As cidades resilientes que são mais capazes de enfrentar os desafios são as cidades mistas com comércio, indústria, trabalho, habitação, educação, recreio e lazer em conjunto. A Israels Plads de Copenhaga ilustra como isto pode ser realizado. Com um mercado cheio de bancas de fruta e legumes da região atrás de mim, olho para um espaço público que é uma mistura de campo de futebol, campo de basquetebol, parque de skate, caixa de areia, piscina infantil e passeio marítimo. Gastronomia criativa no rés do chão e uma mistura de vida e trabalho em cima. Maravilhoso. Uma obra-prima.
Uma outra praça chama-se Superkiln e serpenteia pelos seus arredores volumosos entre muralhas com baloiços de navios, um ringue de boxe, uma pista de ciclismo e um campo de basquetebol. Dá a um dos bairros socialmente mais frágeis de Copenhaga, Nørrebro, um centro social. O novo bairro no antigo Nordhavn tem uma área de natação na antiga bacia portuária e um parque infantil no topo do parque de estacionamento de vários andares com a melhor vista de toda a cidade. A embaixada alemã mudou-se para um antigo silo de cimento. É assim que pode ser a reabilitação urbana. O museu de arquitetura colocou um parque infantil no seu centro, com um escorrega, casas sobredimensionadas e sobredimensionadas à escala de 2:1 – 1:10, uma casa virada e uma rede. O campo de hóquei e o escorrega de ondas estão acoplados do lado de fora.
Estes lugares lúdicos são raros nas cidades alemãs. Mesmo os novos empreendimentos são geralmente dominados por um minimalismo sério e sombrio. Humor, alegria de viver e áreas de lazer para jovens e idosos: não se encontram. Mas estes são cada vez mais importantes para que a sociedade não se desintegre em grupos estranhos.

Bom, mau, com potencial

As pessoas precisam de experiências comunitárias positivas para as quais se queiram juntar. Os centros das cidades são os locais onde isto pode acontecer particularmente bem. É aqui que se decide o sucesso e o fracasso social.
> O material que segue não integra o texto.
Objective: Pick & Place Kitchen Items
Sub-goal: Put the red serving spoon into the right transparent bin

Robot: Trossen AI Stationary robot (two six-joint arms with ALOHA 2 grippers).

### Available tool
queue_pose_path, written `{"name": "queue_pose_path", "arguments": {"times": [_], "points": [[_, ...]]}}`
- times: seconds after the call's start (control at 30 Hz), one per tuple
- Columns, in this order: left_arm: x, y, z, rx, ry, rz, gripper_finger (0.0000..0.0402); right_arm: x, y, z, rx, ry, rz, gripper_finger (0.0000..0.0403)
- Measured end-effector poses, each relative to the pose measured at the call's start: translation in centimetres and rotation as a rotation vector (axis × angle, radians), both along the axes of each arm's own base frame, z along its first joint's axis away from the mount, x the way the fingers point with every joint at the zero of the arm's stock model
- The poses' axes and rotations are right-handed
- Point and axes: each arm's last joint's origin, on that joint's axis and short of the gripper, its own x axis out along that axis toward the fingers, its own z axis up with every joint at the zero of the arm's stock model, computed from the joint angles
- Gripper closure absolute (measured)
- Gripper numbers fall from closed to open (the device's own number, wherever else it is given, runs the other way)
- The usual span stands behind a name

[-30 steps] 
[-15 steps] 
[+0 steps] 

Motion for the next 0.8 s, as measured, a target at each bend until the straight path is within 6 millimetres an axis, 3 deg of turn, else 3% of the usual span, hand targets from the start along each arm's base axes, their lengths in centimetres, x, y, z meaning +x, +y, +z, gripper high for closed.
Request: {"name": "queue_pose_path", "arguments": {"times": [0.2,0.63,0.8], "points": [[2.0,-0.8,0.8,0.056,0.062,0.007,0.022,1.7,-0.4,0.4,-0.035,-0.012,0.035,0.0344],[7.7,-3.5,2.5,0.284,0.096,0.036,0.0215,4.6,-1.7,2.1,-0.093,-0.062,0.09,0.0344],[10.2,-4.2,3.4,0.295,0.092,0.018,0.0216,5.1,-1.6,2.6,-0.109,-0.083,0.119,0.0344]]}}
Como em frente à Philharmonie em Berlim. Pavimentos elegantes, árvores finas e bancos de jardim não são suficientes. Não há parques infantis a quilómetros de distância. Alguns skaters arrastam-se pelo passeio. As zonas pavimentadas, por si só, não reúnem as pessoas e não cumprem o seu objetivo. São espaços vazios, talvez apenas zonas de representação demasiado caras.
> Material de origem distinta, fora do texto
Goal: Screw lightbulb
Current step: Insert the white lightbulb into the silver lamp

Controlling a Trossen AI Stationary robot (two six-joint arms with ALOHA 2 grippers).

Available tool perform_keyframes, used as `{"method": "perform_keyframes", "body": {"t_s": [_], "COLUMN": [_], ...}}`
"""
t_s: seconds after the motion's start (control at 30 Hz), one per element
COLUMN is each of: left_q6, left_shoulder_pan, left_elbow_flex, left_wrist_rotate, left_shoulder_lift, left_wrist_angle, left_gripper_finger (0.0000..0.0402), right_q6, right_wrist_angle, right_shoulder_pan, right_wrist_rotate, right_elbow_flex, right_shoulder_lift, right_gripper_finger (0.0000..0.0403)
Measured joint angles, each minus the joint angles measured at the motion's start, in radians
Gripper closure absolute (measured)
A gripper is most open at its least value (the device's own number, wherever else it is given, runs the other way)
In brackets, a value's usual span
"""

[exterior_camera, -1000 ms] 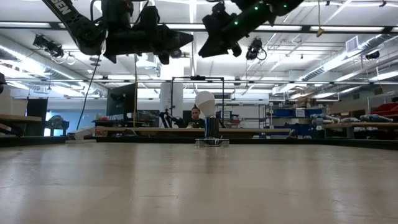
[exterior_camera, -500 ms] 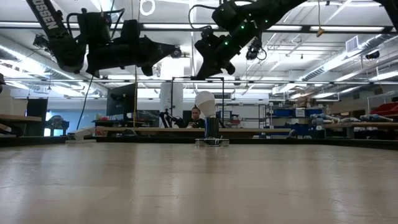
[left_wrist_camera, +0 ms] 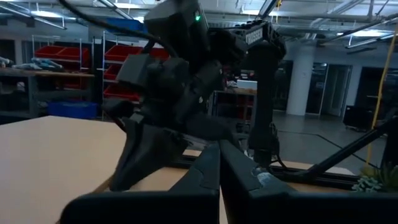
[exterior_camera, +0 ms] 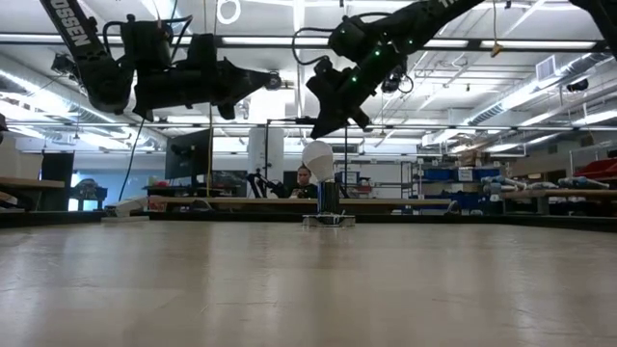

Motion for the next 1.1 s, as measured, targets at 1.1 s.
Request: {"method": "perform_keyframes", "body": {"t_s": [1.1], "left_q6": [0.0], "left_shoulder_pan": [0.012], "left_elbow_flex": [0.0], "left_wrist_rotate": [0.001], "left_shoulder_lift": [0.0], "left_wrist_angle": [-0.021], "left_gripper_finger": [0.0396], "right_q6": [-0.011], "right_wrist_angle": [-0.231], "right_shoulder_pan": [0.059], "right_wrist_rotate": [0.004], "right_elbow_flex": [0.003], "right_shoulder_lift": [-0.048], "right_gripper_finger": [0.0386]}}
Novos conceitos podem melhorar os centros das cidades. Em Siegen, os estudantes povoam agora o centro da cidade, depois de o campus universitário ter sido transferido do exterior para o centro da cidade. A cidade funcional com áreas separadas para habitação, trabalho, comércio, educação e lazer foi um erro. A cidade comercial deve ser transformada numa cidade multifuncional para as pessoas, com habitação, comércio, produção, artesanato, prestação de serviços, lazer, parques infantis e desportivos, cultura e educação, tudo junto. Atualmente, há muito poucos apartamentos e muito poucos locais de trabalho contemporâneos nos centros das cidades. Os conselheiros de planeamento urbano e os presidentes de câmara não devem limitar-se a reagir aos pedidos, mas repensar a sua cidade em conjunto com os cidadãos. E planear a longo prazo. Münster e Freiburg são excelentes exemplos disso. Mas cidades como Hannover, Bona e Karlsruhe também têm o mesmo potencial. Tal como Bielefeld e muitas, muitas outras.
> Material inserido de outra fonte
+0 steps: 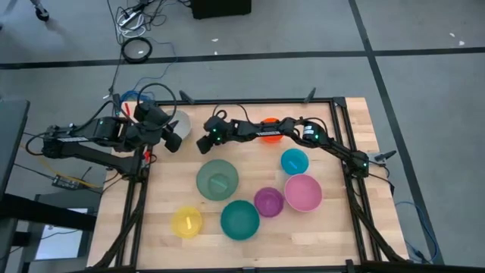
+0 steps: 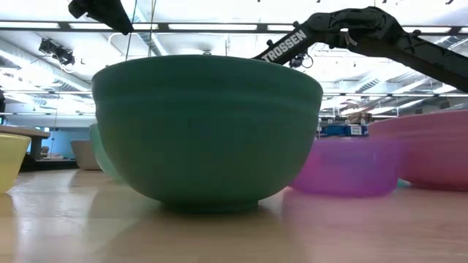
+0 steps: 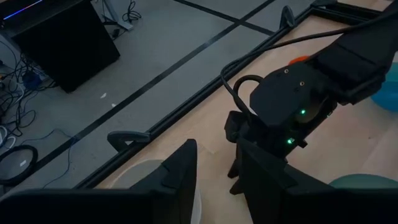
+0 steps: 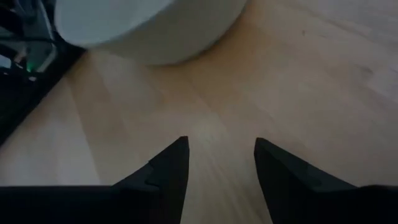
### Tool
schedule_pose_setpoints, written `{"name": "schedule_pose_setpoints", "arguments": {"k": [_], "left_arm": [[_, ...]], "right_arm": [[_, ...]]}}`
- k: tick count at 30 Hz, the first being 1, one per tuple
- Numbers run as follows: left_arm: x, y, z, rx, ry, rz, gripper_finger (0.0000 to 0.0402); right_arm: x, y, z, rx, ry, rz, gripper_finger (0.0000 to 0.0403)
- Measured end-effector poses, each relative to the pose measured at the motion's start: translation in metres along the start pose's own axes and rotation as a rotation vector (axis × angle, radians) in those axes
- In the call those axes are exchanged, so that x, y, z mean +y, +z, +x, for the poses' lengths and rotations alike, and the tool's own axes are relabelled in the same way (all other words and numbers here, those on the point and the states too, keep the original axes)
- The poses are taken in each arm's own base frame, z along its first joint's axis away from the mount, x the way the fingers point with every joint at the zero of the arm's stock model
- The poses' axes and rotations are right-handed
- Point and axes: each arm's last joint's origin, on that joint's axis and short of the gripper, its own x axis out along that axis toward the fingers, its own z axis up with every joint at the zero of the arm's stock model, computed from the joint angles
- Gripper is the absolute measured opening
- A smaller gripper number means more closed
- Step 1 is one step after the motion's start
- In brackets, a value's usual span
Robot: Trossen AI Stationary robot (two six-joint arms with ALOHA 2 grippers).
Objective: Nest bowls inside each other
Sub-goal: Stack the gray bowl on top of the green bowl
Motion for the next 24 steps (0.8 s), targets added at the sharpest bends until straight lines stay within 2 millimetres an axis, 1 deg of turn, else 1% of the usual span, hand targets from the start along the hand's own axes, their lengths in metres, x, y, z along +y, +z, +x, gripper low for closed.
{"name": "schedule_pose_setpoints", "arguments": {"k": [5, 13, 18, 22, 24], "left_arm": [[0.0, 0.0, 0.0, 0.001, 0.001, 0.002, 0.0122], [0.0, -0.001, 0.0, 0.005, 0.003, 0.006, 0.0122], [0.004, -0.006, 0.0, 0.038, 0.046, 0.053, 0.0122], [0.01, -0.013, -0.001, 0.089, 0.099, 0.066, 0.0122], [0.013, -0.017, -0.002, 0.121, 0.123, 0.073, 0.0122]], "right_arm": [[0.002, 0.003, 0.0, -0.027, 0.02, 0.004, 0.0171], [0.008, 0.011, -0.001, -0.115, 0.088, 0.031, 0.0171], [0.016, 0.017, -0.003, -0.166, 0.159, 0.028, 0.0171], [0.023, 0.021, -0.006, -0.194, 0.171, -0.027, 0.0171], [0.028, 0.025, -0.008, -0.231, 0.147, -0.07, 0.0171]]}}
As cidades que seguirem um plano, se estruturarem e trouxerem boas pessoas para a administração farão progressos. Conselhos consultivos para a cidade vibrante ou um conselho de administração que apresente exemplos de boas práticas e facilite a transferência de conhecimentos podem trazer urbanidade às zonas periféricas. A restauração criativa, os bons artesãos, os fabricantes e as associações animadas são o orgulho de um município e aproximam as pessoas. Nas democracias e nas cidades, os processos de aprendizagem contínua são a condição prévia para um sucesso duradouro. Atualmente, a maioria dos centros urbanos são áreas potenciais para melhores soluções.